## EXERCISE OBJECTIVE:
Only the lines from the top of the listing below to the line that has "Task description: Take" should be echoed, with both ends kept and pictures left out.

## RECORDED INFORMATION:

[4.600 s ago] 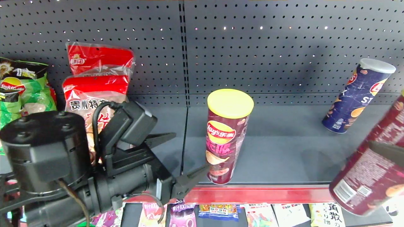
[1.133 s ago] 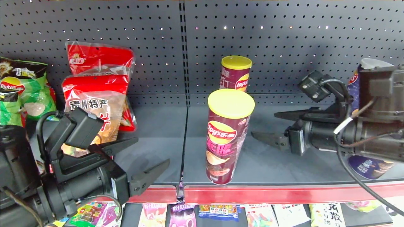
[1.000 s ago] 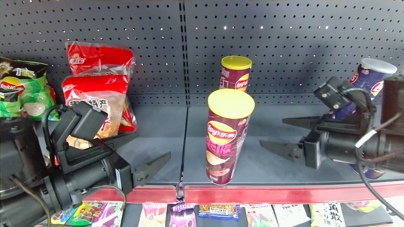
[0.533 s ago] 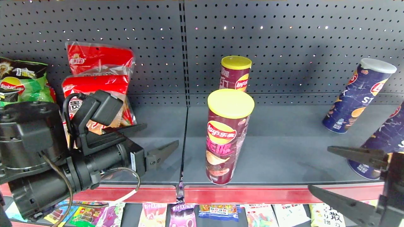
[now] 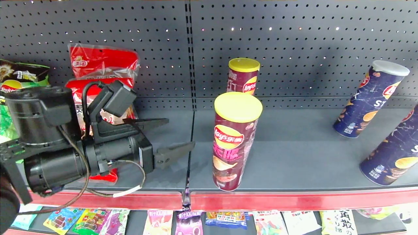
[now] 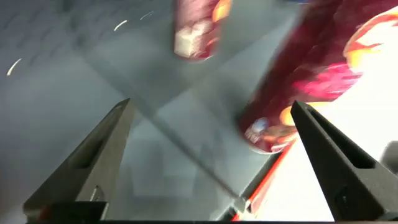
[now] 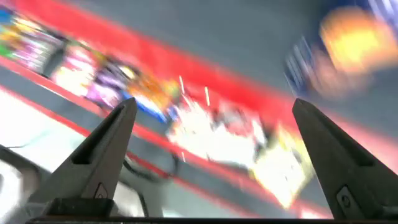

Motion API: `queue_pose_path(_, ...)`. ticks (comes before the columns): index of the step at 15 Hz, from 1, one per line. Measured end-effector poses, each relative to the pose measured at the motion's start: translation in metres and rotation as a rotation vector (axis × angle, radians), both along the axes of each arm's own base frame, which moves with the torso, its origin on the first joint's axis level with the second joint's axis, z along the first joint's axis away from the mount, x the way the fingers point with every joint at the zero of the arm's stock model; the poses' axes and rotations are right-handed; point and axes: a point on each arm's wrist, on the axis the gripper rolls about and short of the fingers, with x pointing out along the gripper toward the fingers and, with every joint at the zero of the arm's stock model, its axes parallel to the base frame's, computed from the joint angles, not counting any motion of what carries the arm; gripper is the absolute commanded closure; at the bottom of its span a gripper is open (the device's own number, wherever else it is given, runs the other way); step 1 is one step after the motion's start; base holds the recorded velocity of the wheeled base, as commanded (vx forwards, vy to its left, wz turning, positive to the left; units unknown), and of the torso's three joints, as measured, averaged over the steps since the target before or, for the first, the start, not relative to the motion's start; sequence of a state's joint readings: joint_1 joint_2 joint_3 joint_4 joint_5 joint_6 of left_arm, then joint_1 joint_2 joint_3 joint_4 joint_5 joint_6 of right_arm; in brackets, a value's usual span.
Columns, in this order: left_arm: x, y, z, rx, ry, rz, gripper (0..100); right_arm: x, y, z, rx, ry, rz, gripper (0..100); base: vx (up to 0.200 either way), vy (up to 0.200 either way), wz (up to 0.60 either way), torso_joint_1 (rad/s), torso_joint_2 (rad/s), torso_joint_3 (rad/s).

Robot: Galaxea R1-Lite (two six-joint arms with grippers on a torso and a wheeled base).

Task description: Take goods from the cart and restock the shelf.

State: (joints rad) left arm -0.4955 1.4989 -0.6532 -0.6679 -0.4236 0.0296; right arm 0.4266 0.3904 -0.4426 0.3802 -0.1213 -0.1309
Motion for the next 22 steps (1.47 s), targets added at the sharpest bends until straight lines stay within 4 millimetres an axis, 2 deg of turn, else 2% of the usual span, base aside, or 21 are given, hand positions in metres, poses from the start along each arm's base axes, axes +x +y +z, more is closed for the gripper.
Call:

## ANSWER SECTION:
[4.600 s ago] 
[1.133 s ago] 
[1.000 s ago] 
[0.533 s ago] 
[now] 
[now] 
[now] 

Motion API: `queue_pose_path(_, ...)`. ticks (comes before the columns): index of the step at 15 Hz, from 1, one per line. Measured end-effector poses, each relative to the pose measured at the motion's start: translation in metres and rotation as a rotation vector (axis × angle, radians), both along the axes of each arm's own base frame, which moves with the torso, its origin on the first joint's axis level with the second joint's axis, z along the first joint's axis away from the mount, x the way the fingers point with every joint at the zero of the arm's stock model; the poses' axes and rotations are right-handed; point and axes: a point on each arm's wrist, on the axis the gripper rolls about and short of the fingers, with x pointing out along the gripper toward the fingers and, with every joint at the zero of the arm's stock model, its axes parallel to the base frame's, computed from the joint angles, not counting any motion of what carries the arm; gripper is the absolute commanded closure; at the bottom of its span a gripper is open (the device's own number, wherever else it is given, runs the other way); step 1 is one step after the motion's start; base holds the recorded velocity of the wheeled base, as commanded (vx forwards, vy to its left, wz turning, positive to the left; units unknown), and of the torso's three joints, as measured, averaged over the steps since the target before or, for the first, the start, not relative to the motion's start; sequence of a state's joint readings: joint_1 joint_2 joint_3 joint_4 joint_5 joint_6 of left_arm, then joint_1 joint_2 joint_3 joint_4 joint_5 joint_6 of right_arm; in brackets, a value's usual span.
Columns, in this order: left_arm: x, y, z, rx, ry, rz, gripper (0..100); right_arm: x, y, z, rx, ry, rz, gripper (0..100); base: vx (up to 0.200 either way), vy (up to 0.200 either way), wz (up to 0.60 either way), torso_joint_1 (rad/s), torso_joint_2 (rad/s), torso_joint_3 (rad/s).

Robot: Galaxea R1-Lite (two six-joint arms with grippers on a torso and a wheeled base).

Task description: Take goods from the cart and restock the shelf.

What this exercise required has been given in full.